My father poured the drinks and brought them to the table. No one rushed to the bar to receive their free drink. I hid in the hallway that provided access to the storeroom and the door to the alley, overwhelmed by the feeling that something was going to happen.

Captain Starr sampled the ale and gave a nod of approval. My father relaxed. Everyone else in the tavern was smarter and waited to find out what Starr wanted before they believed they would be allowed to leave unharmed.

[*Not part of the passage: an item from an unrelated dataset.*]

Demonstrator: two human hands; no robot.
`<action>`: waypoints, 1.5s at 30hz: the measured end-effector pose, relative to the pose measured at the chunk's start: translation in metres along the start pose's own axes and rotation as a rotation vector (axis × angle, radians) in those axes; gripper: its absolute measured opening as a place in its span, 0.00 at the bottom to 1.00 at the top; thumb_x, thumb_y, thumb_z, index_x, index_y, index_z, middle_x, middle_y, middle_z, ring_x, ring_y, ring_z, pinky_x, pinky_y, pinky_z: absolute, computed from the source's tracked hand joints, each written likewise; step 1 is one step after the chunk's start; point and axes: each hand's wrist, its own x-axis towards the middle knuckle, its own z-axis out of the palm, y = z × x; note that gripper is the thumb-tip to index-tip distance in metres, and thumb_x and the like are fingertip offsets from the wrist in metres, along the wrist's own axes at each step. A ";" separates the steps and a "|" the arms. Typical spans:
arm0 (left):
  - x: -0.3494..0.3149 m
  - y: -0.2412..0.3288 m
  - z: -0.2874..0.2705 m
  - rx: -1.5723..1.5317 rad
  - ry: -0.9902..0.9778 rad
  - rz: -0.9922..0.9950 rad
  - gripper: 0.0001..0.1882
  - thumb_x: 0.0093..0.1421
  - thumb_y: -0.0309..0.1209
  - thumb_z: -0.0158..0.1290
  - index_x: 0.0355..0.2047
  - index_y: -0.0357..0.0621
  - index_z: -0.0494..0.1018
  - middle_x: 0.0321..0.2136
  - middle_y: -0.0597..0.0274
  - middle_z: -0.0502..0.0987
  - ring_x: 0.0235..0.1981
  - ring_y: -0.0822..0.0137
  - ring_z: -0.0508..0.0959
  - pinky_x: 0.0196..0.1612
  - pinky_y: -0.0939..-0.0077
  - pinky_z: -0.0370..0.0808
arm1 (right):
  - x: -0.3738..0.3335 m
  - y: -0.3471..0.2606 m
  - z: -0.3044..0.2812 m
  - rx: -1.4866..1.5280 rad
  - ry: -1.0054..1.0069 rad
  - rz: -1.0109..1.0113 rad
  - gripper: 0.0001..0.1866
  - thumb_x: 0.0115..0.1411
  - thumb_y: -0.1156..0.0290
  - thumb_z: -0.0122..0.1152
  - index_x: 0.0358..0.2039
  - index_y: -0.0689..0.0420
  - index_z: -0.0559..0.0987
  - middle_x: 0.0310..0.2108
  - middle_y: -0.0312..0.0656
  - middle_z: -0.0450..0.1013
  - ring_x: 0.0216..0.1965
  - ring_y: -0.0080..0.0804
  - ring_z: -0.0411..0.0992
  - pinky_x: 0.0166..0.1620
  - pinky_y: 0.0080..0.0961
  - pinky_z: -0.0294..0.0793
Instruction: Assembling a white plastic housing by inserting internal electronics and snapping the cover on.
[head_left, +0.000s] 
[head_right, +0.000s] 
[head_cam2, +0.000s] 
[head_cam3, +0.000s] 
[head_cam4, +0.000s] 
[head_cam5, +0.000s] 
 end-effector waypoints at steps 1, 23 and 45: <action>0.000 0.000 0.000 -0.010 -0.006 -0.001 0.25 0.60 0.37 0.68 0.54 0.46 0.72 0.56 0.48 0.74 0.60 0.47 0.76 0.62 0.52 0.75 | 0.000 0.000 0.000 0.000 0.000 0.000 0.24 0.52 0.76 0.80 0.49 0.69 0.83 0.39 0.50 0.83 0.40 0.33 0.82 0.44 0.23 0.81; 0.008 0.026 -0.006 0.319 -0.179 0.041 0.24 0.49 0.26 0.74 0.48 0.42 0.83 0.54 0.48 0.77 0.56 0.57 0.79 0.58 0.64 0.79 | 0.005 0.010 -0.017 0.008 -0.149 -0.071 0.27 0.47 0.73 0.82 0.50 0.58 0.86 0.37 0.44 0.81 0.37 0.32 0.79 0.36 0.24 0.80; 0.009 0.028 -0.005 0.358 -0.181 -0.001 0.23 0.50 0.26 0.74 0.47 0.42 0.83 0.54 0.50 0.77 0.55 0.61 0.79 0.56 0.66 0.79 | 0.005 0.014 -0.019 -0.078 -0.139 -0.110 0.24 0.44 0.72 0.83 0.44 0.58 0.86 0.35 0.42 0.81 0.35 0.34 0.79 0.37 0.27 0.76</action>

“I left two men here to keep an eye on the docks and the fishing boats and to take note of returning merchant ships,” Starr said. “And to keep an eye on the baited trap since our enemies often come in by the sea. My men are nowhere to be found, and my first mate tells me the trap’s net has been cut in a way that suggests someone freed whatever had been caught. Anyone here know anything about that?” He looked at my father. “Enzo?”

My father shook his head. “I’ve not been down to the water in days. Neither has my wife. Been too busy with running this place and putting up the supplies that came in the other day.”

“What about that daughter of yours?” Starr still sounded friendly, but everyone knew there was nothing friendly about the question or what would happen if he didn’t like the answer.

I eased back a little more. A couple of old grandfathers, sitting at the back table, saw me, then pointedly looked away—and said nothing.

“She must be about,” my father said, “although she barely does enough work to deserve the food she eats.”

“Find out where she was this morning,” Starr said. “I don’t think she fully appreciates that a daughter should be obedient in all things.”

In other words, when he found me, my father would tie myhands to a spike he’d driven into the wall and beat me until I couldn’t stand.

The tavern door opened and something, some change in the air or in the room’s silence made me peer around the corner. The man I’d seen on the rock wall that morning walked up to the bar, set a gold coin on the wood, and said, “Whiskey.”